Près d’une soixantaine de PV ont ainsi été distribués à certains habitants de « Cap Vista » dans le 14e arrondissement de Marseille, rapporte notamment France 3. Deux des habitantes de la résidence sont allées porter plainte pour ce qu’elles estiment être du harcèlement et depuis, ces mises à l’amende intempestives se sont arrêtées, assurent-elles à la télévision publique.
Reste que légalement, ce policier est tout à fait habilité à dresser de tels procès-verbaux, quand bien même il s’agit d’une voie privée, le Code de la route s’appliquant les voies ouvertes à la circulation publique, y compris donc s’il s’agit de voies privées. Un policier, même hors-service, peut également parfaitement constater des infractions.

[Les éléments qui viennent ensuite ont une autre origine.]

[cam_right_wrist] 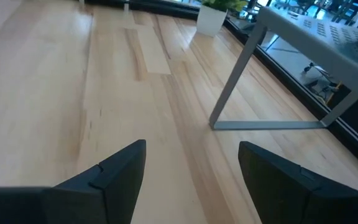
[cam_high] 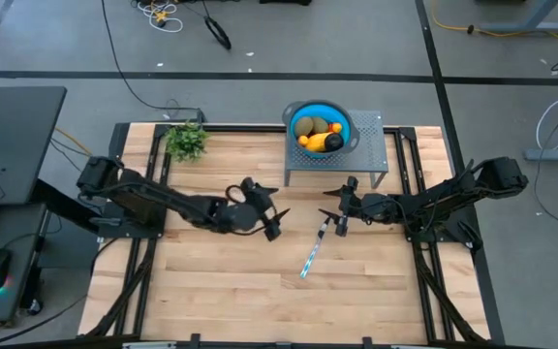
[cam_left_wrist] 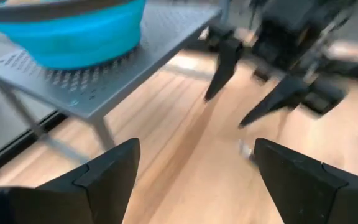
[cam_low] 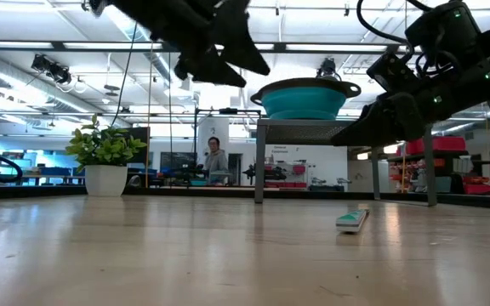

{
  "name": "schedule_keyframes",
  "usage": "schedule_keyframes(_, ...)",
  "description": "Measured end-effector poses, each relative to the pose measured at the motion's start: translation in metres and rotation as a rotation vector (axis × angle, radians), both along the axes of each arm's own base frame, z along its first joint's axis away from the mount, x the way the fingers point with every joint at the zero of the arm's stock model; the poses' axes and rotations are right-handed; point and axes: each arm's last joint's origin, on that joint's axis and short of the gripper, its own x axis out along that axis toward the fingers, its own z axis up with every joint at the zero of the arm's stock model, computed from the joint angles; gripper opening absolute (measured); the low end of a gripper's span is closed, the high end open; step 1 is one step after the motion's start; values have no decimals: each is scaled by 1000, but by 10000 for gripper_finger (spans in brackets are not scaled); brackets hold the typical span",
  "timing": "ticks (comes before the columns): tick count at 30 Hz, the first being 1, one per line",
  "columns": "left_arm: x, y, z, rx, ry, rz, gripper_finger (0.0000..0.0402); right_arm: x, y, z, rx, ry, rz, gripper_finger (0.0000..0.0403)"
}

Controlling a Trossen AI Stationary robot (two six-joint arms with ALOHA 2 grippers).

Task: Pick & Place Fruit
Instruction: Adjust the shelf

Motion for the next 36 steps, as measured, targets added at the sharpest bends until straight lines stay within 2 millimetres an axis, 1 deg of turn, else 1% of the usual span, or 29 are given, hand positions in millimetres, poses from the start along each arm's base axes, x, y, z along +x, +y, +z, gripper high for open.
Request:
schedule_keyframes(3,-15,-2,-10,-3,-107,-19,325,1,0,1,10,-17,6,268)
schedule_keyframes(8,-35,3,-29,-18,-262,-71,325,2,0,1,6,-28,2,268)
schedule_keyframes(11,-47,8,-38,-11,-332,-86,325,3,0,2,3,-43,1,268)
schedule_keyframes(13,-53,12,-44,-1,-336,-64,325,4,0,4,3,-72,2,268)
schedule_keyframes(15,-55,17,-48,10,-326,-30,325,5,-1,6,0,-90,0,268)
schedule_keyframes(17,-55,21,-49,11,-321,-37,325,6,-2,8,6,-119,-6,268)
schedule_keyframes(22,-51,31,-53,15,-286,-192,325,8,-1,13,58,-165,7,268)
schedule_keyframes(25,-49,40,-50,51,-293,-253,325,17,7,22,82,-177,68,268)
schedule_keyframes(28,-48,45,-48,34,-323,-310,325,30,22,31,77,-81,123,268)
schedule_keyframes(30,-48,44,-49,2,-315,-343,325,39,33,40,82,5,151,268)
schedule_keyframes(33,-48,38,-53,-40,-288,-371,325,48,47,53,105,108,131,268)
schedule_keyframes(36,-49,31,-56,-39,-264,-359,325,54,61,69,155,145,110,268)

Et les habitants ne contestent pas se garer sur des places sans marquage au sol. Ils contestent en revanche le caractère gênant de ces stationnements qui n’entravent pas la circulation, et qui ont toujours été d’usage jusqu’à ce que ce nouveau voisin s’installe. Des demandes de marquages au sol ont déjà été faites auprès des services de voiries, mais ceux-ci n’interviennent pas sur les routes privées. Une demande a été faite auprès de leur syndic.
Cette histoire n’est pas sans rappeler une précédente, à Marseille déjà, où un habitant résident d’une impasse avait contesté en justice une vingtaine de PV de stationnement dressé par une policière voisine. Fin 2024, le tribunal avait prononcé 20 relaxes et trois dispenses de peine pour ce monsieur.